» Instructions to follow:
After locating the line with "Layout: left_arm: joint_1" in the records below, print it and every line after it exactly.

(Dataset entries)

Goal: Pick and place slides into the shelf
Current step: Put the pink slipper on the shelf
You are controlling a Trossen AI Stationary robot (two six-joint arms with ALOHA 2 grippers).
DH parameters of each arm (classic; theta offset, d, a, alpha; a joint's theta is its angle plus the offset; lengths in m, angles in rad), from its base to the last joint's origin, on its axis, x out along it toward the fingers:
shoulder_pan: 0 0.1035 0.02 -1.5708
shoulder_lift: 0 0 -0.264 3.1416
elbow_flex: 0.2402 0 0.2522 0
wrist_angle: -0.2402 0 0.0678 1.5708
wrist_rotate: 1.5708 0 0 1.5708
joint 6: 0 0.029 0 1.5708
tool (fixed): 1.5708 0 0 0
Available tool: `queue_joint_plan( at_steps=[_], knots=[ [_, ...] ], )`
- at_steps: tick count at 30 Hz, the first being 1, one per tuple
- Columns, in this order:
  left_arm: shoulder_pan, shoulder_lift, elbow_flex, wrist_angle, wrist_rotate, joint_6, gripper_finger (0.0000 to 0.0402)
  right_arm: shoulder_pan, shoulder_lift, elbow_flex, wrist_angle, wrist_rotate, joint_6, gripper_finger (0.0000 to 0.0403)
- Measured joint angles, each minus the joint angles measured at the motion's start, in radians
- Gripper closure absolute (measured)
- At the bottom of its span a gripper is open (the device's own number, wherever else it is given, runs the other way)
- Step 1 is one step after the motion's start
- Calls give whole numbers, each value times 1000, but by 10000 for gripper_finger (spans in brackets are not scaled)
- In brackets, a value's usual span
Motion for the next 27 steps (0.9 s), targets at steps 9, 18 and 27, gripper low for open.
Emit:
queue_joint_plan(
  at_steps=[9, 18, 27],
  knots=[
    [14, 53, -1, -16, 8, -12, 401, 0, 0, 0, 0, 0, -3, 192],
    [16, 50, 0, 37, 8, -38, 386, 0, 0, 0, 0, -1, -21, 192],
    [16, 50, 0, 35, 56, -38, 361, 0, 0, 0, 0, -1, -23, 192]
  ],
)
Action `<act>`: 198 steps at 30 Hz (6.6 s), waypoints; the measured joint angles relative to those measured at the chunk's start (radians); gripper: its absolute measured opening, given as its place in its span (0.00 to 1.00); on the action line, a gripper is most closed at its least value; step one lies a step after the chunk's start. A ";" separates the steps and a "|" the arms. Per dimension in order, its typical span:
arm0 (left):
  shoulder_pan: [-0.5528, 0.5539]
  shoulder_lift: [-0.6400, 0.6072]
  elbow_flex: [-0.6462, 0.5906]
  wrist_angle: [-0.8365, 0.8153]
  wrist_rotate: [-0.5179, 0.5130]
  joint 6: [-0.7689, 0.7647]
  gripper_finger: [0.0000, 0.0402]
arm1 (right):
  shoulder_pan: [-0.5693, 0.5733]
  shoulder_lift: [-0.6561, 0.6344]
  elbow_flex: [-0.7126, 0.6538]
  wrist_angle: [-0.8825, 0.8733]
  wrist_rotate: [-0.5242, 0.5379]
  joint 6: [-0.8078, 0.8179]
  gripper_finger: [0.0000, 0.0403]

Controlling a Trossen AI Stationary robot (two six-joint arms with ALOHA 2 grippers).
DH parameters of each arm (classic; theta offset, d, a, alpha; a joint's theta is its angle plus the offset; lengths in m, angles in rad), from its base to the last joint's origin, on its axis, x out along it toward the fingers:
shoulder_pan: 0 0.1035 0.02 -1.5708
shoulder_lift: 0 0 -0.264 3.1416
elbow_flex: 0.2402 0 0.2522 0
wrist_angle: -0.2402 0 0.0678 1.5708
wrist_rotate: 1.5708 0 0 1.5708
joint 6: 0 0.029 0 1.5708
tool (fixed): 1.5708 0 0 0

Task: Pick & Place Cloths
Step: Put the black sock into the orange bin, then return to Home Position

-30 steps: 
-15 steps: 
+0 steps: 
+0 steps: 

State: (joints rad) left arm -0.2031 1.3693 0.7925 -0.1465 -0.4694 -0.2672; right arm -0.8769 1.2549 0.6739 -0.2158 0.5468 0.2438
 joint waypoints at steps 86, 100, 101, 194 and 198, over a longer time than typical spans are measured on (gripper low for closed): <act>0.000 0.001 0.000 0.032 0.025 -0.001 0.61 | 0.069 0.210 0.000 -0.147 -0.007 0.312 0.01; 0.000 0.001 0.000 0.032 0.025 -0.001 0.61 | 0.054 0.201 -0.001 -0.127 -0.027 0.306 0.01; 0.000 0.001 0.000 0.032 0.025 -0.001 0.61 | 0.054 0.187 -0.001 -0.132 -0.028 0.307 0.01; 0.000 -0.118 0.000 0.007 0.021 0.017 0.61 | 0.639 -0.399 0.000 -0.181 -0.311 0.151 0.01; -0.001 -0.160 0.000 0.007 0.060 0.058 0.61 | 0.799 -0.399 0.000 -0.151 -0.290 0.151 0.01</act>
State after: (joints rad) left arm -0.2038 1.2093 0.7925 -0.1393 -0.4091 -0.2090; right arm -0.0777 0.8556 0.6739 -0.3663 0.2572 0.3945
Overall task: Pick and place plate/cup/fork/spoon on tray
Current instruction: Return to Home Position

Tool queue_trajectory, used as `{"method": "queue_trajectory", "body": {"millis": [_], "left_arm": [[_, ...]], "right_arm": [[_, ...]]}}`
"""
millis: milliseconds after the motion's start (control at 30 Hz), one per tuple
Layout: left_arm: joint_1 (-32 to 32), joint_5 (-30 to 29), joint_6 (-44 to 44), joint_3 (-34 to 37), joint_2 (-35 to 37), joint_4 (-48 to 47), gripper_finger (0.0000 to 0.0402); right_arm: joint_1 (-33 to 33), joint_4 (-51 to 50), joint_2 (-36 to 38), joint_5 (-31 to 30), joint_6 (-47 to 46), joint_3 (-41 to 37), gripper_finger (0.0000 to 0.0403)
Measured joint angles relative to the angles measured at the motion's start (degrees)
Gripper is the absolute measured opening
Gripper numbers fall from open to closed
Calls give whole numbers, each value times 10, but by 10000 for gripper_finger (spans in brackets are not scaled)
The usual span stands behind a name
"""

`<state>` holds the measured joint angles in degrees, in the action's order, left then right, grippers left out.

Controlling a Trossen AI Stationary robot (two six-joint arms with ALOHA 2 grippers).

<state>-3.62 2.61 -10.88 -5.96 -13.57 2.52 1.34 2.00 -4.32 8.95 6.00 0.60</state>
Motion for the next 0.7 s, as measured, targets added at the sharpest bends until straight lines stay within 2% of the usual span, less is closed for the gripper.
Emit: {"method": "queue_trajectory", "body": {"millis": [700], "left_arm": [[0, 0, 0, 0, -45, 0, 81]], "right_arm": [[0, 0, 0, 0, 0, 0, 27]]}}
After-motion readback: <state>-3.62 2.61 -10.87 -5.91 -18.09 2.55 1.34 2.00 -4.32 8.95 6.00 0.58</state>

» Result for this exercise:
Layout: left_arm: joint_1 (-32 to 32), joint_5 (-30 to 29), joint_6 (-44 to 44), joint_3 (-34 to 37), joint_2 (-35 to 37), joint_4 (-48 to 47), gripper_finger (0.0000 to 0.0402); right_arm: joint_1 (-33 to 33), joint_4 (-51 to 50), joint_2 (-36 to 38), joint_5 (-31 to 30), joint_6 (-47 to 46), joint_3 (-41 to 37), gripper_finger (0.0000 to 0.0403)
Measured joint angles relative to the angles measured at the motion's start (degrees)
Gripper is the absolute measured opening
Gripper numbers fall from open to closed
Calls give whole numbers, each value times 10, but by 10000 for gripper_finger (spans in brackets are not scaled)
The usual span stands behind a name
"""

`<state>` holds the measured joint angles in degrees, in the action's order, left then right, grippers left out.

Controlling a Trossen AI Stationary robot (two six-joint arms with ALOHA 2 grippers).

<state>-3.62 2.61 -10.88 -5.96 -13.57 2.52 1.34 2.00 -4.32 8.95 6.00 0.60</state>
Motion for the next 0.7 s, as measured, targets added at the sharpest bends until straight lines stay within 2% of the usual span, less is closed for the gripper.
Emit: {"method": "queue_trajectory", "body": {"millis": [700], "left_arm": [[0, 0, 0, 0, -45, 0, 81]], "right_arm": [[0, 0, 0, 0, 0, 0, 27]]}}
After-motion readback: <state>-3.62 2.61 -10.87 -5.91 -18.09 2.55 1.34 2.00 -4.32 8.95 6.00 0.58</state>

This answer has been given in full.